É nesse cenário que as instituições financeiras têm investido, oferecendo linhas de financiamento em um grande número de prestações, o que contribui para que a demanda reprimida dessa grande parcela da população pudesse ser liberada e convertida em consumo. Consumo que muitas vezes é feito de forma não consciente (não adequado à renda do endividado). Dados da Associação Comercial de São Paulo, no Brasil, mostram que 88% do público endividado ganha até quatro salários mínimos (aproximadamente US$ 1.146,00) e 74% dessa população tem até 40 anos. Ainda dentro dessa categorização, as causas do endividamento e da inadimplência recaem no desemprego (38%) e no descontrole dos gastos (14%).

Precisamente, nesse último dado obtêm-se uma constatação: a maioria de brasileiros não sabe administrar o seu dinheiro. Muitas vezes somos levados por uma eficiente onda de consumismo generalizado, comandado pelas empresas de publicidade, que se incrementa a cada feriado ou data comemorativa. Um dado peculiar dessa onda de endividamento recai nos jovens brasileiros, 38% dos endividados têm até 30 anos. E é nessa parcela da população que há elementos de vulnerabilidade de consumo, associados com impulsividade do consumo, característica desta população. Mesmo assim, a população jovem é intensivamente assediada pelo setor financeiro. Mensagens de texto com os dizeres: “prezado cliente, o Banco X precisa de você! Temos uma campanha para você jovem cliente…” são enviados incessantemente para os seus telefones celulares na procura de novos usuários do crédito.

Paralelamente, a economia brasileira vem demonstrando grande força, justamente por causa do aquecimento do mercado interno. Em parte, é isso o que explica nossa passagem pela crise financeira internacional nos últimos anos sem muitos problemas. O IPEA também nos fornece instrumentos para avaliar a direção que tomará esse movimento através de seu novo “Índice de Expectativa das Famílias”, divulgado em 31 de agosto desse ano.

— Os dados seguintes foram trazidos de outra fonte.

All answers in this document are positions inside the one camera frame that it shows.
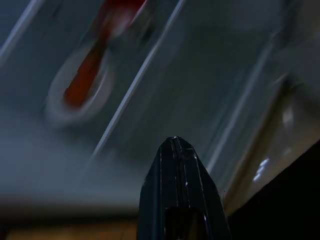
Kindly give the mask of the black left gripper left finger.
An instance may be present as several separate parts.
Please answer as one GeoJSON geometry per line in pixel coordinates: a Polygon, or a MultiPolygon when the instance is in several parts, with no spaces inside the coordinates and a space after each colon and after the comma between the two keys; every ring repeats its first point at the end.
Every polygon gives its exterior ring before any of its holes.
{"type": "Polygon", "coordinates": [[[177,194],[180,137],[168,137],[158,148],[143,181],[136,240],[181,240],[177,194]]]}

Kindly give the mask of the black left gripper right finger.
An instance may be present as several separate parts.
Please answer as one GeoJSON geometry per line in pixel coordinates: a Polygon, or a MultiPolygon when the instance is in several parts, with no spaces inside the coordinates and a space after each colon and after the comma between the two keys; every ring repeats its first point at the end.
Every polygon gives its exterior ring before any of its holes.
{"type": "Polygon", "coordinates": [[[201,213],[200,225],[206,240],[232,240],[217,187],[193,146],[176,137],[177,169],[180,178],[179,204],[201,213]]]}

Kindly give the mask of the white round plate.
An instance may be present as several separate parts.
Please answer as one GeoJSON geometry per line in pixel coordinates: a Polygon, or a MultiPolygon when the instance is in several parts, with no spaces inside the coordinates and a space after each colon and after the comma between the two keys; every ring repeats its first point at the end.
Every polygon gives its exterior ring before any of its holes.
{"type": "Polygon", "coordinates": [[[90,48],[89,44],[72,53],[60,67],[50,85],[44,112],[47,122],[54,128],[81,125],[90,121],[102,110],[112,93],[115,70],[112,54],[107,50],[84,104],[80,108],[72,108],[64,101],[65,90],[90,48]]]}

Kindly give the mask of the orange carrot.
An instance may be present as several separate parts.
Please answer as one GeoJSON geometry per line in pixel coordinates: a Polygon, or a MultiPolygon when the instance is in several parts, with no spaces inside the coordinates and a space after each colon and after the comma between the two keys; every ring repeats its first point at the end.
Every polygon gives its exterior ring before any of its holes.
{"type": "Polygon", "coordinates": [[[63,95],[71,109],[79,109],[85,104],[96,77],[107,69],[106,50],[107,44],[97,41],[81,62],[63,95]]]}

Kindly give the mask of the grey fridge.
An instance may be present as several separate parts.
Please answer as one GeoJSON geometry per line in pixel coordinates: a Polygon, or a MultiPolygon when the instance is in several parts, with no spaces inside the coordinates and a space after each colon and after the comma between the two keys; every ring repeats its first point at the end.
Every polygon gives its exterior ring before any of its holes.
{"type": "MultiPolygon", "coordinates": [[[[0,67],[45,0],[0,0],[0,67]]],[[[116,85],[116,66],[114,66],[116,85]]],[[[134,215],[160,144],[195,148],[223,196],[257,147],[292,161],[320,139],[320,0],[184,0],[102,136],[0,101],[0,219],[134,215]]]]}

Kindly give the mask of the black floor mat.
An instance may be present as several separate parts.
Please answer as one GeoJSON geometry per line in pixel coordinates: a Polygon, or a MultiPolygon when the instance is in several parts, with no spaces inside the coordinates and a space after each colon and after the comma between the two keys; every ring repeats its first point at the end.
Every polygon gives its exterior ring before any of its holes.
{"type": "Polygon", "coordinates": [[[228,223],[232,240],[320,240],[320,140],[228,223]]]}

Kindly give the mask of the red metal pot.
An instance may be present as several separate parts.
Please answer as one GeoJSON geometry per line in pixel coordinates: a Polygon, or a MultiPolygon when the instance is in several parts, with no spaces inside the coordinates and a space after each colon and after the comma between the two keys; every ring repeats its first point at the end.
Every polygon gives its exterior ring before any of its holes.
{"type": "Polygon", "coordinates": [[[140,38],[151,25],[150,0],[104,0],[96,15],[97,41],[140,38]]]}

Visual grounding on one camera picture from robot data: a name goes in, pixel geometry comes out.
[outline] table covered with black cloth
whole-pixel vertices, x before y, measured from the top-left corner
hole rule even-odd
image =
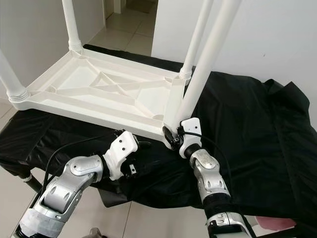
[[[85,45],[86,49],[178,72],[181,63]],[[193,113],[202,134],[214,140],[231,168],[234,203],[245,215],[292,218],[302,237],[317,237],[317,133],[310,125],[309,100],[293,84],[265,83],[247,77],[212,72]],[[46,168],[60,146],[98,135],[102,139],[59,153],[55,172],[73,157],[105,153],[115,139],[113,129],[27,110],[17,112],[0,133],[0,164],[13,175]],[[151,207],[200,207],[197,181],[188,161],[161,142],[141,150],[133,162],[138,176],[122,178],[117,187],[133,200]],[[203,140],[219,161],[228,184],[224,159]],[[108,179],[94,185],[113,190]]]

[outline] black cable
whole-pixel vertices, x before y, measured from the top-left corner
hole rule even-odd
[[[52,181],[52,179],[58,174],[59,170],[61,168],[59,168],[51,177],[50,177],[50,180],[49,180],[49,167],[51,166],[51,163],[53,161],[53,159],[55,158],[55,156],[63,149],[69,147],[69,146],[73,146],[73,145],[77,145],[77,144],[80,144],[80,143],[84,143],[84,142],[87,142],[87,141],[91,141],[91,140],[97,140],[97,139],[100,139],[100,138],[103,138],[103,137],[108,137],[110,135],[101,135],[101,136],[95,136],[95,137],[92,137],[92,138],[89,138],[89,139],[85,139],[85,140],[80,140],[80,141],[76,141],[76,142],[71,142],[71,143],[68,143],[66,145],[63,145],[62,147],[58,148],[57,150],[54,151],[54,153],[51,155],[47,165],[46,165],[46,170],[45,170],[45,176],[44,176],[44,181],[43,181],[43,187],[42,187],[42,191],[41,191],[41,196],[43,195],[48,183],[50,181]]]
[[[206,141],[208,141],[210,144],[212,144],[219,151],[219,153],[221,154],[221,156],[223,157],[223,159],[226,162],[226,166],[227,166],[227,170],[228,170],[228,177],[229,177],[229,192],[231,192],[230,195],[231,195],[231,199],[233,200],[231,169],[230,169],[230,166],[229,166],[228,159],[224,155],[223,151],[219,148],[219,146],[213,140],[209,139],[208,137],[206,137],[204,135],[200,135],[200,134],[197,134],[197,133],[191,133],[191,132],[184,132],[184,131],[183,131],[183,134],[194,135],[194,136],[198,136],[198,137],[200,137],[202,139],[205,139]]]

A julgar pelo estado de expectativa do consumidor medido pelo IPEA, 58% das famílias espera melhorar sua situação econômica nos próximos 12 meses e 73% acredita que a situação econômica de hoje está melhor do que no passado. Em muitos casos, associa-se o aumento do consumo ao sucesso na vida. Ainda segundo o Índice de Expectativas familiares, 53% das famílias acreditam que o momento atual é propício para a aquisição de mais mercadorias.

Nesta realidade, estamos dentro de uma perspectiva que pode se tornar perigosa para a economia se algumas medidas não forem adotadas.

Sugerem-se duas ações: primeiro, realizar um controle exaustivo e regulador nas entidades financeiras, de forma a contingenciar a banalização do fornecimento do crédito e, segundo, disseminar efetivamente conceitos de educação financeira e de consumo consciente que, de alguma forma possam aproveitar melhor a renda do brasileiro.

Atualmente discute-se a inserção da disciplina de Educação Financeira no Ensino Médio, isso já é um grande avanço.

O crédito é um elemento importante para qualquer economia, mas seu controle adequado pode evitar crises sistêmicas como as evidenciadas recentemente em países desenvolvidos.

* Hugo Eduardo Meza Pinto é economista, doutor pela Universidade de São Paulo (USP) e professor das Faculdades Integradas Santa Cruz de Curitiba.
** José Guilherme Vieira é economista, doutor pela Universidade Federal do Paraná (UFPR) e professor das Faculdades Integradas Santa Cruz de Curitiba e da UFPR.